| 高杉弾 Dan Takasugi | |
|---|---|
| 本名 | 佐内順一郎 |
| 誕生日 | 1954年4月23日 |
| 年齢 | 72歳 |
| 出身地 | 東京都品川区 |
| 国籍 | 日本 |
| 職業 | 編集者、文筆家、実業家、AV監督 |
| 肩書 | 「作文家」「メディアマン」 |
| 活動期間 | 1979年 - |
| 代表的な実績 | 自販機本『Jam』『HEAVEN』初代編集長 |
概要[編集]
高杉弾(たかすぎ だん、1954年4月23日 - )は、日本の編集者・文筆家・実業家・AV監督。本名は佐内順一郎。伝説の自販機本『Jam』『HEAVEN』の初代編集長として知られ、1970年代後半から90年代以降のアンダーグラウンド/サブカルチャー・シーンに与えた影響は非常に大きい。「作文家」を自称し、現在は「メディアマン」というコンセプトのもと、編集者・企画家・観光家・ステレオ写真家・臨済禅研究家・蓮の花愛好家として国際的な隠居生活を送っているという、肩書だけでもう只者ではない人である。
日芸のアジトから[編集]
1954年、東京都品川区生まれ。1973年に日本大学芸術学部文芸学科に入学するも授業にはほとんど出ず、文芸棟4階のロッカールームをサロン風のアジトに改造してレコードや酒を持ち込み、一日中たむろしていたという。そのアジトはいつしか学生たちの溜まり場となり、隅田川乱一、山崎春美といった面々が出入りする、後の『Jam』編集部の原型になった。単位不足と学費滞納で大学5年時に中退している。
自販機ポルノの黄金時代[編集]
1978年秋、深夜に道端で拾った自動販売機のエロ本に掲載されていた一枚の接写ヌード写真に「人生最大の衝撃」を受けたのが運命の転換点だったという。発行元のエルシー企画を訪ね、社長の明石賢生らと出会ってフリー編集者に。「あの一枚に出会わなかったら、おれは編集者にもライターにもAV監督にもなってない」と本人も回想している。ここから蛭子能収、渡辺和博、湯村輝彦、末井昭、南伸坊、荒木経惟、松岡正剛、荒俣宏、野坂昭如ら、後のサブカル/カウンターカルチャーを彩る面々と立て続けに出会っていく。

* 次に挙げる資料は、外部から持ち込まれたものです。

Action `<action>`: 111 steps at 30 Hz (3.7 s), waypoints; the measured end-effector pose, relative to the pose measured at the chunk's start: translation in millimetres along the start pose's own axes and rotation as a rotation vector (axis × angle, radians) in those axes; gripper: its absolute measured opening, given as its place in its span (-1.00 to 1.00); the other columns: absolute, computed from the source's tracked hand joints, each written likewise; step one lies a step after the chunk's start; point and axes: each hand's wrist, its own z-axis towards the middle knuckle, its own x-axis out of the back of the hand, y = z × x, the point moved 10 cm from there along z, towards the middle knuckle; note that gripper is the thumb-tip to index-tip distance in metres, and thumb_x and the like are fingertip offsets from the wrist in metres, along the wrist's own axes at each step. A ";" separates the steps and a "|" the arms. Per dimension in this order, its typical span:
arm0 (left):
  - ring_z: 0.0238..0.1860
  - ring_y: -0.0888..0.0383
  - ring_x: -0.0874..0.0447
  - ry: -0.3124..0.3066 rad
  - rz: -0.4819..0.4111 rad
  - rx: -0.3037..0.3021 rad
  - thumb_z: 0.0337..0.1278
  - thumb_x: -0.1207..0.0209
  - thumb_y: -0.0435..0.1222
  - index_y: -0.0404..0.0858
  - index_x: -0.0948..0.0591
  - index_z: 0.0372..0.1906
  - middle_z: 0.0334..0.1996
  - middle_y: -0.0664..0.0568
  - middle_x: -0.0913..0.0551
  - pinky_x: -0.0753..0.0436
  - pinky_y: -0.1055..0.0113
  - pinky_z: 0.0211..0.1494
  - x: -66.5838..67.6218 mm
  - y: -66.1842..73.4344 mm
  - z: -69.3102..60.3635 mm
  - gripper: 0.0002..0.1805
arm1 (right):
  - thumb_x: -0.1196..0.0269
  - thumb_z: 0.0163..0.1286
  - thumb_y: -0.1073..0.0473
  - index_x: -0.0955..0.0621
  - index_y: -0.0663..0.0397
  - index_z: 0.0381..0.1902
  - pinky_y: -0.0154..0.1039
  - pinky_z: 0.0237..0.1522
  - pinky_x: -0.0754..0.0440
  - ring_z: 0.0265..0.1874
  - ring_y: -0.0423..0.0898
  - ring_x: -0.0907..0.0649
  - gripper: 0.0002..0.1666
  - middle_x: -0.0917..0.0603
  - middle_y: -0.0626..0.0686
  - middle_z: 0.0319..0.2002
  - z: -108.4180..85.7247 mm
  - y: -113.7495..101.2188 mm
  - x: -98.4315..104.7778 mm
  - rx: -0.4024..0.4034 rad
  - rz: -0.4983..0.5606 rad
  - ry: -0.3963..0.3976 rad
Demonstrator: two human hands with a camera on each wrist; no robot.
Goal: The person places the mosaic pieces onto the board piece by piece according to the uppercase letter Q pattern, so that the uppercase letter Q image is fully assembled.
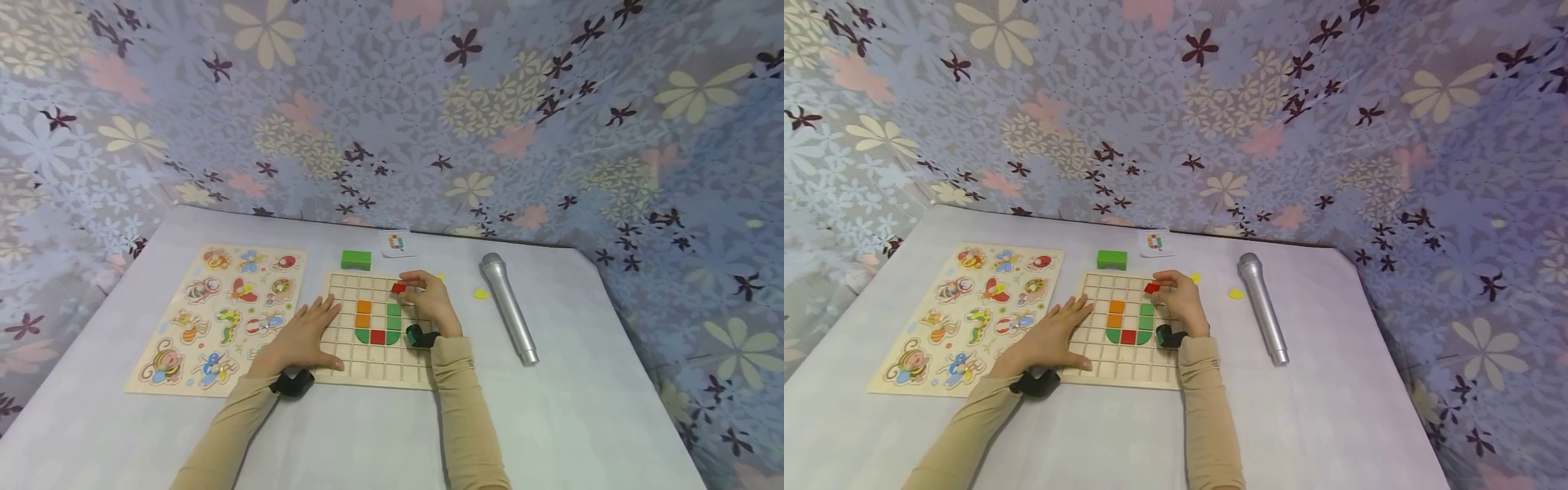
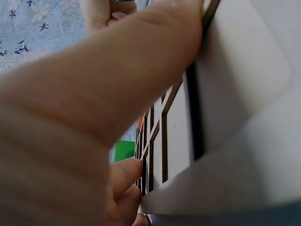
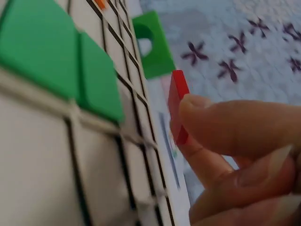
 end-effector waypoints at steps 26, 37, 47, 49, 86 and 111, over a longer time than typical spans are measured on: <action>0.55 -0.23 0.14 -0.004 -0.007 0.016 -0.27 -0.44 0.18 -0.33 -0.12 0.50 0.55 -0.22 0.04 0.03 -0.16 0.56 -1.0 0.1 0.0 0.25 | -0.32 0.16 0.45 -0.64 0.11 0.03 -0.32 -0.12 -0.62 0.08 0.06 -0.66 -0.56 -0.72 0.14 0.00 11.3 -5.2 -39.0 0.062 -0.083 -0.042; 0.56 -0.22 0.14 -0.009 -0.007 0.019 -0.26 -0.43 0.18 -0.32 -0.11 0.50 0.55 -0.22 0.05 0.04 -0.16 0.56 0.1 -0.4 0.7 0.24 | -0.27 0.31 0.29 -0.59 0.14 0.13 -0.05 0.11 -0.61 0.14 0.11 -0.61 -0.59 -0.67 0.20 0.08 9.8 2.0 3.8 0.052 0.007 0.093; 0.56 -0.20 0.16 -0.018 -0.006 0.014 -0.26 -0.43 0.19 -0.30 -0.11 0.51 0.55 -0.19 0.07 0.06 -0.15 0.57 -3.9 1.3 5.3 0.25 | -0.24 0.34 0.31 -0.48 0.18 0.25 -0.48 -0.14 -0.55 0.15 0.04 -0.59 -0.50 -0.60 0.19 0.19 2.7 57.9 85.0 -0.080 0.254 0.416; 0.56 -0.20 0.17 -0.018 -0.009 0.013 -0.26 -0.43 0.18 -0.30 -0.11 0.51 0.56 -0.19 0.07 0.07 -0.14 0.57 -4.6 2.0 6.1 0.24 | -0.24 0.33 0.32 -0.48 0.19 0.25 -0.46 -0.11 -0.54 0.18 0.03 -0.58 -0.48 -0.59 0.20 0.21 5.1 64.5 87.5 -0.092 0.254 0.416; 0.55 -0.24 0.15 -0.010 -0.007 0.022 -0.25 -0.42 0.19 -0.32 -0.11 0.50 0.55 -0.22 0.05 0.04 -0.18 0.55 1.3 -0.6 -3.5 0.24 | -0.33 0.25 0.30 -0.67 0.21 -0.02 -0.49 -0.25 -0.55 -0.19 -0.15 -0.68 -0.68 -0.74 0.22 -0.07 -3.4 51.1 63.5 -0.123 0.034 0.282; 0.55 -0.23 0.14 -0.016 -0.005 0.017 -0.23 -0.42 0.18 -0.32 -0.12 0.50 0.55 -0.22 0.04 0.04 -0.17 0.56 1.6 2.3 -1.6 0.22 | -0.34 0.27 0.19 -0.73 0.12 -0.23 -0.27 -0.28 -0.60 -0.29 0.04 -0.70 -0.85 -0.76 0.18 -0.29 -2.7 0.3 13.2 0.000 -0.141 0.221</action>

芸能人ゴミあさりと『Jam』『HEAVEN』[編集]
1979年、エルシー企画の自販機雑誌で編集長を務め、有名人宅のゴミを漁ってその中身から私生活を暴く「芸能人ゴミあさりシリーズ」という過激な企画を実行。これが物議を醸しつつも伝説となった。やがて自販機本『Jam』『HEAVEN』を立ち上げ、ポルノメディアの体裁を借りた前衛的な編集で、既成のジャーナリズムとも文学とも違う独自の表現地帯を切り拓いた。
AV監督として[編集]
編集者としての活動と並行して、高杉はAV監督業にも踏み込んでいる。伊勢鱗太朗が立ち上げた「裸の王様」レーベルでプロデュースを受けた監督の一人であり、アングラ出版とアダルトビデオを行き来した稀有な表現者であった。サブカルとエロスの境界を自在に越えていく姿勢は、村西とおるや平口広美ら同時代の表現者とも通じるものがある。